### Prompt:
Pull every line containing the word "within" from the records.

+ + + + + + +

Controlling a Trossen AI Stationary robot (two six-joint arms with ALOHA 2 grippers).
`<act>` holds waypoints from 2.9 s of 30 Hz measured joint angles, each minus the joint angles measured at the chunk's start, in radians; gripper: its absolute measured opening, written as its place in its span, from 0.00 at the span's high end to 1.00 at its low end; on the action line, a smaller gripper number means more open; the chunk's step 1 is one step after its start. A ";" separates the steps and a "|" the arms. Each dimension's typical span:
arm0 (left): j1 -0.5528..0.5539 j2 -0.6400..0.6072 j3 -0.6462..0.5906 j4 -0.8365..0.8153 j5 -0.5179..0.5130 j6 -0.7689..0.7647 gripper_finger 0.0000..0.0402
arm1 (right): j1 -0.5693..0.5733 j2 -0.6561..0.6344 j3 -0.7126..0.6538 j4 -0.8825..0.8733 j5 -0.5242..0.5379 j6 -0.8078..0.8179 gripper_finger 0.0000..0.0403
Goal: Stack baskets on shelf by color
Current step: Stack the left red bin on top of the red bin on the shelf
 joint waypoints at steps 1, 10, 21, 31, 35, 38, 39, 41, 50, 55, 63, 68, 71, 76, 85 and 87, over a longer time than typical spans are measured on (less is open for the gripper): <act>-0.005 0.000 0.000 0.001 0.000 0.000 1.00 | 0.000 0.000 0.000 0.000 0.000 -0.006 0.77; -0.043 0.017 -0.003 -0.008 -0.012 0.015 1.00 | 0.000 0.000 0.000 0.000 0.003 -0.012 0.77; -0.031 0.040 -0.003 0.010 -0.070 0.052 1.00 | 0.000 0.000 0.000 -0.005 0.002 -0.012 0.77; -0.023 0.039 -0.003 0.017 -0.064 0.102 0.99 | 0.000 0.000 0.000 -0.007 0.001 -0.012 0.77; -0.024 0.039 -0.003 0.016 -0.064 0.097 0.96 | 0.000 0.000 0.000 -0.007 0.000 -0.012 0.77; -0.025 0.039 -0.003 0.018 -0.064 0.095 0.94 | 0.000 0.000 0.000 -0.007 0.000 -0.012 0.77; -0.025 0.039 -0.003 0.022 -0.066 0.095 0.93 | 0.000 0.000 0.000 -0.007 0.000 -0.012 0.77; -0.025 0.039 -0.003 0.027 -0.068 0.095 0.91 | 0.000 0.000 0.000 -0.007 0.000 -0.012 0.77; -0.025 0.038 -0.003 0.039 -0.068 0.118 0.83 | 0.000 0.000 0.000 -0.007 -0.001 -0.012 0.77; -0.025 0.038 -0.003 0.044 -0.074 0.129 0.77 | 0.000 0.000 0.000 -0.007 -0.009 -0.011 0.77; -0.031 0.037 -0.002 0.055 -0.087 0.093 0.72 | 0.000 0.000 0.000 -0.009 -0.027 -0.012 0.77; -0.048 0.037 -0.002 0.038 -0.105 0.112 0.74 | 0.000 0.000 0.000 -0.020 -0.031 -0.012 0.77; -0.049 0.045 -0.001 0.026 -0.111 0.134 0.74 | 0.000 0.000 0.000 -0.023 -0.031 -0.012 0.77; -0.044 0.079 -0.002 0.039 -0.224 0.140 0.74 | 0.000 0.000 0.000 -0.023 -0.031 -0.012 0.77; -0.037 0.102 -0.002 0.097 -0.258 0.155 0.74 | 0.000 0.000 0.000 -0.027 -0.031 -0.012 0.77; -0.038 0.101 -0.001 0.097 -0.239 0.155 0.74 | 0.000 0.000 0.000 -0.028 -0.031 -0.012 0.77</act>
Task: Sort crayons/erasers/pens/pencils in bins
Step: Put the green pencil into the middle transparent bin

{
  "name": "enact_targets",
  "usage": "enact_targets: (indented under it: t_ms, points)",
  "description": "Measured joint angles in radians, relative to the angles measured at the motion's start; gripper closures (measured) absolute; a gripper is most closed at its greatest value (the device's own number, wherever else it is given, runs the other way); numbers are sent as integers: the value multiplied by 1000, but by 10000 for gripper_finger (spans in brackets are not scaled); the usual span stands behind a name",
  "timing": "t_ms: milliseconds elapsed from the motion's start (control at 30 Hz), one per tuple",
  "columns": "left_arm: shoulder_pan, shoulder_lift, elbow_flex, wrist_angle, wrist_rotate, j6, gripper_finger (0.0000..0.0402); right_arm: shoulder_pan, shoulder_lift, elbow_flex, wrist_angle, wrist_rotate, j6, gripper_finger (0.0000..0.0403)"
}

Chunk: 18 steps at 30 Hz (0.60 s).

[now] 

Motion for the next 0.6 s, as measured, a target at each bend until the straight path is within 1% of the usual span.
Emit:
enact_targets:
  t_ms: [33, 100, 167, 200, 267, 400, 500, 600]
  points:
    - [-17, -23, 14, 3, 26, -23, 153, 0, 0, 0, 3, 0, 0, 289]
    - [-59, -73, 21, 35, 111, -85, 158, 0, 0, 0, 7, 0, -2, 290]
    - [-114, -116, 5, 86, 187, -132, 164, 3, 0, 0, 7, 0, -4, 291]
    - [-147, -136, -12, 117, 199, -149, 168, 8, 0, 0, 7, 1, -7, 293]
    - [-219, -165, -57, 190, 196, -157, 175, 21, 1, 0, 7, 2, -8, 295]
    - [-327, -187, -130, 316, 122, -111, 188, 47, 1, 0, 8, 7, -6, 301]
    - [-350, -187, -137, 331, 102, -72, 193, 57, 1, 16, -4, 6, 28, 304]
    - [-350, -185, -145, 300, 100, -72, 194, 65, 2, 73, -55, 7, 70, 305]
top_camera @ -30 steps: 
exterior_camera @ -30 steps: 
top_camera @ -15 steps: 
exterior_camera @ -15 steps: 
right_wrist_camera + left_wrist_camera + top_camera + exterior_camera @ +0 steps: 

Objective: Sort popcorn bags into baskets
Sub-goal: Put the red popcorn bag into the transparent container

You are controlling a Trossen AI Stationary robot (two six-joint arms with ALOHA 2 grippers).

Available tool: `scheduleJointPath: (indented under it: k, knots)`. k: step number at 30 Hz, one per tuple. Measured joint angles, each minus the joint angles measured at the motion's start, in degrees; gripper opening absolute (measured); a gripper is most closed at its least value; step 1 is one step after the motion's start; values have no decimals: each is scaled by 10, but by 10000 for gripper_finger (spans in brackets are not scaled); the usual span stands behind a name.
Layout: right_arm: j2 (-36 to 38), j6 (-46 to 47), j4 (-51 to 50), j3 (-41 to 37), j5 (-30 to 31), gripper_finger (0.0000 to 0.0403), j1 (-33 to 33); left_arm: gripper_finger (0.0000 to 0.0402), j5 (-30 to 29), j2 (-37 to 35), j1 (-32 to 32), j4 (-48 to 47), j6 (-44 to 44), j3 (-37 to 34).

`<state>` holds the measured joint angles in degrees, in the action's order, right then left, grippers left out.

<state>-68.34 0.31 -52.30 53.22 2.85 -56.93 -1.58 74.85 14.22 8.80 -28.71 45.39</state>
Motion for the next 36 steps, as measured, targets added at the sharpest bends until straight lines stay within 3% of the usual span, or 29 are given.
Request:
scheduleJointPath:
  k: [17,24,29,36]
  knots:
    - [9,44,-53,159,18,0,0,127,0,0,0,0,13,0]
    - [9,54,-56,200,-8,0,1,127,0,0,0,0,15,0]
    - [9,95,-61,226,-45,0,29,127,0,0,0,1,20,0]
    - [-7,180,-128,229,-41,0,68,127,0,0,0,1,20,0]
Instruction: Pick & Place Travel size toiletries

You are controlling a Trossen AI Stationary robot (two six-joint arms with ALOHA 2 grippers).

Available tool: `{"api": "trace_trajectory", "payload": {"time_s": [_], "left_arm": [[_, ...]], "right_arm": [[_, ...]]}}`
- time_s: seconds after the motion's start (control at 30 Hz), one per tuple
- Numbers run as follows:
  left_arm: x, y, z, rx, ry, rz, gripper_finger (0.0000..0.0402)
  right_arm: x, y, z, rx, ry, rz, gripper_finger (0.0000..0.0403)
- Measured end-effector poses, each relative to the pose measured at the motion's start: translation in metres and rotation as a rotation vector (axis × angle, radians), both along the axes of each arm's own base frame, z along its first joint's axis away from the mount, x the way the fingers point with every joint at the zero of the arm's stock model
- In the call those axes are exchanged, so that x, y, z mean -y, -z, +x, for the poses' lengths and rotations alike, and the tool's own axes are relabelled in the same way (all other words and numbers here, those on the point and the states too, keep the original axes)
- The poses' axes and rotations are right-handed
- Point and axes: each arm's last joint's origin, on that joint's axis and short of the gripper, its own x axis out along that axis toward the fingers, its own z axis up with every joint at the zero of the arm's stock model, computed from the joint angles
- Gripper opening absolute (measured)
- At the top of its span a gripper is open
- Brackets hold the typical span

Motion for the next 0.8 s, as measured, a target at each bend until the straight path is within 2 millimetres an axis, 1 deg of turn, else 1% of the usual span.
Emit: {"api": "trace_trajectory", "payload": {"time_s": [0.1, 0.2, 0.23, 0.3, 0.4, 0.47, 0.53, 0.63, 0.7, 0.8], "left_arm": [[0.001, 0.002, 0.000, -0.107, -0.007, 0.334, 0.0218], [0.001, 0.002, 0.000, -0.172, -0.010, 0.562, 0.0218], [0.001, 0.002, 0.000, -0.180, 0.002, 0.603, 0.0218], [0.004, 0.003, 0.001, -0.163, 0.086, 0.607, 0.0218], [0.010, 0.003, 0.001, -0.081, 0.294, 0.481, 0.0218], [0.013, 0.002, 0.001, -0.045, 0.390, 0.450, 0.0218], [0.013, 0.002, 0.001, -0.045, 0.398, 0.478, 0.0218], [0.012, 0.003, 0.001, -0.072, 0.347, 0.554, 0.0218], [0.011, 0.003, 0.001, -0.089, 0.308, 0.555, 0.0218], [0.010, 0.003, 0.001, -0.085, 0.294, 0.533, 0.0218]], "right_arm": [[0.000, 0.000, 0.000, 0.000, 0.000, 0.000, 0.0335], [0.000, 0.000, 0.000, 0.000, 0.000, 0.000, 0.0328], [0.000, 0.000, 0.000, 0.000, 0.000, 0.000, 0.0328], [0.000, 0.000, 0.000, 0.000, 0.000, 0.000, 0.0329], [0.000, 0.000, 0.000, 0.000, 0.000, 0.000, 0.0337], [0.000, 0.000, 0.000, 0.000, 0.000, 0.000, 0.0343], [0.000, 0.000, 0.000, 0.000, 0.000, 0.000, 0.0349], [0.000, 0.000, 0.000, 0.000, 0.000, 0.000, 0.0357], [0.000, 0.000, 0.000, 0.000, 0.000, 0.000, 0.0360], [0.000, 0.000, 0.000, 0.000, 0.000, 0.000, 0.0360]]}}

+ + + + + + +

### Exercise result:
Motion for the next 0.6 s, as measured, a target at each bend until the straight path is within 1% of the usual span.
Motion for the next 36 steps, as measured, targets added at the sharpest bends until straight lines stay within 3% of the usual span, or 29 are given.
Motion for the next 0.8 s, as measured, a target at each bend until the straight path is within 2 millimetres an axis, 1 deg of turn, else 1% of the usual span.

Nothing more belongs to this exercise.